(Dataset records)
<<<<

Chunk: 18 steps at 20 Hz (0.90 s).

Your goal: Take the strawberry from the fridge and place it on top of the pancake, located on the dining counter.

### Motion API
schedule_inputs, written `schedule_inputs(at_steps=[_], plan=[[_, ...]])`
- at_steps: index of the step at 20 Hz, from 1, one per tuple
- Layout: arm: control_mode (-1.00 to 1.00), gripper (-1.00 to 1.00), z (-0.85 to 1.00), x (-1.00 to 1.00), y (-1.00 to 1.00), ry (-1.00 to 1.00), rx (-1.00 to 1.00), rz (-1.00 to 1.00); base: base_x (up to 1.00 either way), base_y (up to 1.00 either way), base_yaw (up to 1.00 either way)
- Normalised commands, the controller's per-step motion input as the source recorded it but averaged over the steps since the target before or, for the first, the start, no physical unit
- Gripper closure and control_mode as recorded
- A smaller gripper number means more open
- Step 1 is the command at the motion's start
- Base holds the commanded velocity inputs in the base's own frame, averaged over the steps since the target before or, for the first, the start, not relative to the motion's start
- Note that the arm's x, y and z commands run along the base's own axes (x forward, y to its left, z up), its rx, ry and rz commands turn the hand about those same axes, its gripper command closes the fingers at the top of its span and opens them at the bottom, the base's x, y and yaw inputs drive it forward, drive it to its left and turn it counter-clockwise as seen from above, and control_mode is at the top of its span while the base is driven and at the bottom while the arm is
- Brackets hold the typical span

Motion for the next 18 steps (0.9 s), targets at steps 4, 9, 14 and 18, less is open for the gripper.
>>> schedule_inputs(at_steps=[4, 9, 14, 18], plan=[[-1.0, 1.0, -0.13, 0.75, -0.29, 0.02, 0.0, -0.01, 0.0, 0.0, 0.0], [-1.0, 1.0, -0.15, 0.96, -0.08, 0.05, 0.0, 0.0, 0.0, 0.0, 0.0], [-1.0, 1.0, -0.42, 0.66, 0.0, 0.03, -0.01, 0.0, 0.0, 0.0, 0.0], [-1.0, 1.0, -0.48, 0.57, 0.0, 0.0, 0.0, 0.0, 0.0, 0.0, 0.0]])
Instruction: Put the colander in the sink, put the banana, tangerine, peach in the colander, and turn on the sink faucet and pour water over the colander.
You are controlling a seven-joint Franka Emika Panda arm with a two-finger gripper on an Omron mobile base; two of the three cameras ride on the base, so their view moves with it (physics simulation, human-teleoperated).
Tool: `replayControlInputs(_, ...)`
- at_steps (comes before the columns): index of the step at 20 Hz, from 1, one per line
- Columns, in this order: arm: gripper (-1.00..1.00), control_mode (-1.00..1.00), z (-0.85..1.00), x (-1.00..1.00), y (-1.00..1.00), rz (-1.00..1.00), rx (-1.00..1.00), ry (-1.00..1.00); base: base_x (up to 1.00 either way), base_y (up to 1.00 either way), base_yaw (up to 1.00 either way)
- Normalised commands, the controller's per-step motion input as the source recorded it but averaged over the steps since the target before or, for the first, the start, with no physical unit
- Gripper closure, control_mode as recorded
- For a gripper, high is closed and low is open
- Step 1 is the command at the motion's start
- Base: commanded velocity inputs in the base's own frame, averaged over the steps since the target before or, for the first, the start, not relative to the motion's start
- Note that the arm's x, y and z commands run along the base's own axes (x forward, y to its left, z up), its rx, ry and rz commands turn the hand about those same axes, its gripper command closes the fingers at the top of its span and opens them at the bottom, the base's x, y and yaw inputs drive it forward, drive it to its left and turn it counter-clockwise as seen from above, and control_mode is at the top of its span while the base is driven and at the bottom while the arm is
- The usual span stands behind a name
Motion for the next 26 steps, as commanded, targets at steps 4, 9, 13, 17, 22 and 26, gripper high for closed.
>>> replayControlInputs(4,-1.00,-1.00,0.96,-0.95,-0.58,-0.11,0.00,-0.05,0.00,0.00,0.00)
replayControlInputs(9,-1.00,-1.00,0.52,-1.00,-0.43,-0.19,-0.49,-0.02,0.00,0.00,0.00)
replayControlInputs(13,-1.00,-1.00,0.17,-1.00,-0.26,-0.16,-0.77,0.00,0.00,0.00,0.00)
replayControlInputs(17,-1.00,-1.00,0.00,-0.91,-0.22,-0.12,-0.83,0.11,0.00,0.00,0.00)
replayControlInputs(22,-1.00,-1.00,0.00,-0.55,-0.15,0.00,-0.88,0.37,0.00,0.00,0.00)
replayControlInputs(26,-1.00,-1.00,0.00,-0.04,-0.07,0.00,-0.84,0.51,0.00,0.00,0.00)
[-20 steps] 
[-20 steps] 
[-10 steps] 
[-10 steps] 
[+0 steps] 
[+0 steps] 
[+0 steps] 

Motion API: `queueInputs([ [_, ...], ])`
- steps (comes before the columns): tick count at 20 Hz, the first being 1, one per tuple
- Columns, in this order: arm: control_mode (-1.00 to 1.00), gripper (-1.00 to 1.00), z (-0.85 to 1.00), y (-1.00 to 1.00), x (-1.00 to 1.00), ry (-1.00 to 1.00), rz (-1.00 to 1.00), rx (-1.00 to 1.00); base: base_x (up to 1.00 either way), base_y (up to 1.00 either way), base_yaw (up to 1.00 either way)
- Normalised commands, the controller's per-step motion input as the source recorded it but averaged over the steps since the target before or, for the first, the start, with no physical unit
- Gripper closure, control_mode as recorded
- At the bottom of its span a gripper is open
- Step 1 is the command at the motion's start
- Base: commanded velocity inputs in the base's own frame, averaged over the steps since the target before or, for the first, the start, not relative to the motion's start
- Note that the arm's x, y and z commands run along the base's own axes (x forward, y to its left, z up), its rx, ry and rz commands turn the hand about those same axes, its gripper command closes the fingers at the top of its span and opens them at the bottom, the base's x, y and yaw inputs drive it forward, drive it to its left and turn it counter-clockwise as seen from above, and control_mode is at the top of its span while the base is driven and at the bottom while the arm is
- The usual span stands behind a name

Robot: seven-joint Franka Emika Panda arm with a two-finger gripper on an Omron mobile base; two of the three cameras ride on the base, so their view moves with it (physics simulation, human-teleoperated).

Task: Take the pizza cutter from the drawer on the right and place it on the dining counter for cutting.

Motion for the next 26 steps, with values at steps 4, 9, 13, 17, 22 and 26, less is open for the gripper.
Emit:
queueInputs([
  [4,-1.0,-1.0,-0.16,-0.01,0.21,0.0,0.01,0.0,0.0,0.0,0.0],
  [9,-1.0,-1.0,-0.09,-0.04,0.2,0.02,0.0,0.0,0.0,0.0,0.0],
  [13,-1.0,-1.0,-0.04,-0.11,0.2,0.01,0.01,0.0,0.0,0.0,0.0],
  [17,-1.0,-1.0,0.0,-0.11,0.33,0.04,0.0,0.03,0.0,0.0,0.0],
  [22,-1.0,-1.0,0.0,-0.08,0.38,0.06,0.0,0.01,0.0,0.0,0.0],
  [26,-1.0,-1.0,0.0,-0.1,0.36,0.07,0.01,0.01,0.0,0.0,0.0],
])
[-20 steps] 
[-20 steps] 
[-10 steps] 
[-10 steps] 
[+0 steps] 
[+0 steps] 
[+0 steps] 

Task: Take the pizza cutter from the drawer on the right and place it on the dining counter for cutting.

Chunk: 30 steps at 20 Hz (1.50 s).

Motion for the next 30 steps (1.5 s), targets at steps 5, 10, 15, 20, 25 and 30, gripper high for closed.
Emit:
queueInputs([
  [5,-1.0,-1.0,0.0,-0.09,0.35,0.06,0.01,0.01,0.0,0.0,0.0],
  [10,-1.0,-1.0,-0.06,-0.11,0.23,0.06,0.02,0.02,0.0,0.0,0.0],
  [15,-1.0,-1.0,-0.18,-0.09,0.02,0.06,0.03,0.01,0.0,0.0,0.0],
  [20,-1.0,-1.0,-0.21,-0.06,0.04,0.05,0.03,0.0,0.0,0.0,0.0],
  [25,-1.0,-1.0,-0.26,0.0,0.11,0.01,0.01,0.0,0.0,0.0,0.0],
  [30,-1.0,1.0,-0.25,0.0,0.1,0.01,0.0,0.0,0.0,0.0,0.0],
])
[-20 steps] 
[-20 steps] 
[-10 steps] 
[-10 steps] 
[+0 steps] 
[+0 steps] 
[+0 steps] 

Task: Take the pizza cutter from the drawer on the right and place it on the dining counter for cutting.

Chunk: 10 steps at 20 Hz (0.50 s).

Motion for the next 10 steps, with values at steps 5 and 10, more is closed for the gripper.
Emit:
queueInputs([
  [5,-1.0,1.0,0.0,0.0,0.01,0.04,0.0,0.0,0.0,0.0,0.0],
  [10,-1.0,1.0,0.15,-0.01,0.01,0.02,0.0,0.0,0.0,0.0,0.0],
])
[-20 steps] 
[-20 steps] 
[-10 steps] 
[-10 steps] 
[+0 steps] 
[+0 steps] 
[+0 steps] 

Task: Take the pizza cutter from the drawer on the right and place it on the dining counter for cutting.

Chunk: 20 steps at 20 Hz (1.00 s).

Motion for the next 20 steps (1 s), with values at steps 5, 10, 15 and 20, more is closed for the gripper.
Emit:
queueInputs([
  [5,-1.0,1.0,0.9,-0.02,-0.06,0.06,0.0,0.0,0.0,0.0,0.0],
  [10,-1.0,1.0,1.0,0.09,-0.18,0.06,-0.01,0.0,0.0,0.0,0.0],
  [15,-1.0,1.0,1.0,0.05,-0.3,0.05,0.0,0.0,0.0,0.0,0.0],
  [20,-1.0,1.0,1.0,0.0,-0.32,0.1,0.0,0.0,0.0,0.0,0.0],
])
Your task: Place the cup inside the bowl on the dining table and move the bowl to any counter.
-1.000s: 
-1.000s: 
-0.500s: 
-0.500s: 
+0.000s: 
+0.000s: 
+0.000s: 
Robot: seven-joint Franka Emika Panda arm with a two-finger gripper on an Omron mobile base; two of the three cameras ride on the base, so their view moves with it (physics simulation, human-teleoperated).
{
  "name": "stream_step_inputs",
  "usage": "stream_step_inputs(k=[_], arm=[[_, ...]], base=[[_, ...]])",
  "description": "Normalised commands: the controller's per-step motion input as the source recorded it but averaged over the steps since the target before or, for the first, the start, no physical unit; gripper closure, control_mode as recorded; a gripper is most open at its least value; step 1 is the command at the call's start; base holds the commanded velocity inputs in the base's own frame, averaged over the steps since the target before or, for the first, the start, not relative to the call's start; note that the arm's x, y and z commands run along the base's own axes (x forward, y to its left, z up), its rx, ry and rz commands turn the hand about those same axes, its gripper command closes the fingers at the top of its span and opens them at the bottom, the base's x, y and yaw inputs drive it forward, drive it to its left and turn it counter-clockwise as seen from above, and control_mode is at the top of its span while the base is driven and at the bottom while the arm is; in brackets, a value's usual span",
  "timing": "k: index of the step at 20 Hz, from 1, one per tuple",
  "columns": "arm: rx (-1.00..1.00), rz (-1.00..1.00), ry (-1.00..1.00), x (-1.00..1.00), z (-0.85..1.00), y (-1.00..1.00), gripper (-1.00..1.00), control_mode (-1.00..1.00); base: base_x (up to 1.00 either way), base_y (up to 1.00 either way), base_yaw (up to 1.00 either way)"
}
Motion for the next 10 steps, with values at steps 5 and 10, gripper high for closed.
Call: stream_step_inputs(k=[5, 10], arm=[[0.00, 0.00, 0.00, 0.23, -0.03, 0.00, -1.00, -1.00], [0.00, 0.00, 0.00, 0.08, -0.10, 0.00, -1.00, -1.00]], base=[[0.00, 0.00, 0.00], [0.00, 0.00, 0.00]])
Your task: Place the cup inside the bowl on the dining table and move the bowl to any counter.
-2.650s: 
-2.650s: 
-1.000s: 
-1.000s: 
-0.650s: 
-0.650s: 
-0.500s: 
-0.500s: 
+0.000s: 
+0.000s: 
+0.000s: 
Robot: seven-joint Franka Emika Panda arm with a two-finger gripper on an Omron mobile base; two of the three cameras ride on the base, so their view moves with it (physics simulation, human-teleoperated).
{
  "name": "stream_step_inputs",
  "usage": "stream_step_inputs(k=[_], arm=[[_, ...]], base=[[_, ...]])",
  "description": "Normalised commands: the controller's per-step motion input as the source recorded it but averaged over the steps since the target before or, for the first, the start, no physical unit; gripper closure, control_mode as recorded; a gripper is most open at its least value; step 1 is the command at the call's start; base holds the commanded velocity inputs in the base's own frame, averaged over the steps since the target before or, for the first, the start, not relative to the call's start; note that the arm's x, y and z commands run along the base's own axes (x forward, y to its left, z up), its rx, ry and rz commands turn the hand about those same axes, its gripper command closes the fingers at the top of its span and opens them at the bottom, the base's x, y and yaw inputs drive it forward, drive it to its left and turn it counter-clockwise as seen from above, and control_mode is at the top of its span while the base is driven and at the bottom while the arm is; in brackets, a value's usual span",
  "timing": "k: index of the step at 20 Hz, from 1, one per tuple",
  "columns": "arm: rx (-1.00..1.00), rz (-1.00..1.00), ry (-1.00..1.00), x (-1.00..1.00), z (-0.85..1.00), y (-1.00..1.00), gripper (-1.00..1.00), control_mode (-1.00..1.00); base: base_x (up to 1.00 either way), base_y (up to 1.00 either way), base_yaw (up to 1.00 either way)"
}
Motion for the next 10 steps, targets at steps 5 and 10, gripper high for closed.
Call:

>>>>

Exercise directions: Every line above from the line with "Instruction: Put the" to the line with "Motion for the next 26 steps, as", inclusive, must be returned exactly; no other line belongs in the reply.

Your response:
Instruction: Put the colander in the sink, put the banana, tangerine, peach in the colander, and turn on the sink faucet and pour water over the colander.
You are controlling a seven-joint Franka Emika Panda arm with a two-finger gripper on an Omron mobile base; two of the three cameras ride on the base, so their view moves with it (physics simulation, human-teleoperated).
Tool: `replayControlInputs(_, ...)`
- at_steps (comes before the columns): index of the step at 20 Hz, from 1, one per line
- Columns, in this order: arm: gripper (-1.00..1.00), control_mode (-1.00..1.00), z (-0.85..1.00), x (-1.00..1.00), y (-1.00..1.00), rz (-1.00..1.00), rx (-1.00..1.00), ry (-1.00..1.00); base: base_x (up to 1.00 either way), base_y (up to 1.00 either way), base_yaw (up to 1.00 either way)
- Normalised commands, the controller's per-step motion input as the source recorded it but averaged over the steps since the target before or, for the first, the start, with no physical unit
- Gripper closure, control_mode as recorded
- For a gripper, high is closed and low is open
- Step 1 is the command at the motion's start
- Base: commanded velocity inputs in the base's own frame, averaged over the steps since the target before or, for the first, the start, not relative to the motion's start
- Note that the arm's x, y and z commands run along the base's own axes (x forward, y to its left, z up), its rx, ry and rz commands turn the hand about those same axes, its gripper command closes the fingers at the top of its span and opens them at the bottom, the base's x, y and yaw inputs drive it forward, drive it to its left and turn it counter-clockwise as seen from above, and control_mode is at the top of its span while the base is driven and at the bottom while the arm is
- The usual span stands behind a name
Motion for the next 26 steps, as commanded, targets at steps 4, 9, 13, 17, 22 and 26, gripper high for closed.

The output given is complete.